3. The method according to claim 2, wherein the secretome is derived from umbilical cord mesenchymal stem cells cultured under hypoxic conditions.

4. The method according to any one of claims 1 to 3, wherein the first incubation time T1 is 17 to 27 hours.

5. The method according to any one of claims 1 to 4, wherein the second incubation time T2 is 35 to 50 hours.

6. The method according to any one of claims 1 to 5, wherein the culture medium B contains secretome in an amount of 0.5% to 3%.

7. The method according to claim 1, wherein in step 2c), the loaded matrix is ​​first incubated in standard culture medium A for about 30 minutes, and then the loaded matrix is ​​incubated in culture medium B for a first incubation time T1.

8. The method according to claim 1 or 7, wherein the washing step 2f) comprises a first culture medium exchange step in which culture medium B is replaced with fresh standard culture medium A.

9. The first and / or second culture medium exchange step is: i) Transfer the matrix into a new container containing fresh standard culture medium A; and ii) Repeat step i) at least once. The method according to claim 8, as implemented by [the specified method].

10. The matrix is ​​prepared before the cells are seeded in step 2b) as follows: At a temperature of 40°C to 50°C for at least 1 minute, or At a temperature below 40°C for at least 4 hours, H 2 O 2 Plasma or H 2 O 2 The method according to any one of claims 1 or 7 to 9, wherein the matrix is ​​sterilized by exposing it to the contained atmosphere.
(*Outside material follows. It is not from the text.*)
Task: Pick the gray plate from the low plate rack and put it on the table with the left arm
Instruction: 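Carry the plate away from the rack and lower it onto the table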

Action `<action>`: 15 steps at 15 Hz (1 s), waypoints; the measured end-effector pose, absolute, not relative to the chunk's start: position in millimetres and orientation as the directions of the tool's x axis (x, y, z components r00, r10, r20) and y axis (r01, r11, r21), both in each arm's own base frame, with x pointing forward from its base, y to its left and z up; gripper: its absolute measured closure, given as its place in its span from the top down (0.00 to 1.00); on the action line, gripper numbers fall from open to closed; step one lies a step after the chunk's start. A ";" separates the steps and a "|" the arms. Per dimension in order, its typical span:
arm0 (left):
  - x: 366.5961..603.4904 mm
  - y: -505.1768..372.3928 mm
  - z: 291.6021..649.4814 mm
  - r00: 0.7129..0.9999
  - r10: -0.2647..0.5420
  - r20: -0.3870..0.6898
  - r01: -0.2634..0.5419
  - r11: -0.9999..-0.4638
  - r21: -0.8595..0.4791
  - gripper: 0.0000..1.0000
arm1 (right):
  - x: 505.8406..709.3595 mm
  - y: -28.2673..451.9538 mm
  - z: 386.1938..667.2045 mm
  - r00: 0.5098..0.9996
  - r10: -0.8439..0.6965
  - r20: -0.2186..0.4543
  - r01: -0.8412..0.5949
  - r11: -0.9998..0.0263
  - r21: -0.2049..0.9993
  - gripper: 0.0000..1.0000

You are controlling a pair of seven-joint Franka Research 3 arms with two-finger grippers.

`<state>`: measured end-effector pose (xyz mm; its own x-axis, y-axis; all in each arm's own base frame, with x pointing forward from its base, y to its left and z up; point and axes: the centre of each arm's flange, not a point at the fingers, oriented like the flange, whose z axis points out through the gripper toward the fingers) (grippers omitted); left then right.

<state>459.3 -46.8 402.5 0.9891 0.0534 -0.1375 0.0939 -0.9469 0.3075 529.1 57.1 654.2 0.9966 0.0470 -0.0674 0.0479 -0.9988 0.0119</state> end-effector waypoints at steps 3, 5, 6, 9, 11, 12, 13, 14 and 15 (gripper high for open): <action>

11. The method according to any one of claims 1 or 7 to 10, wherein the matrix is ​​plasma-treated by exposing it to a reactive gas plasma at a temperature of less than 50°C for at least 1 minute before the cells are seeded in step 2b).

12. In the aforementioned matrix, 1 cm 3 The method according to any one of claims 1 or 7 to 11, wherein at least 250,000 cells are loaded each time.

13. The matrix contains at least 1 × 10 6 The method according to any one of claims 1 or 7 to 12, wherein individual cells are loaded.

14. The method according to any one of claims 1 or 7 to 13, wherein the matrix comprises a basic polymer structure consisting mainly or entirely of polylactic acid.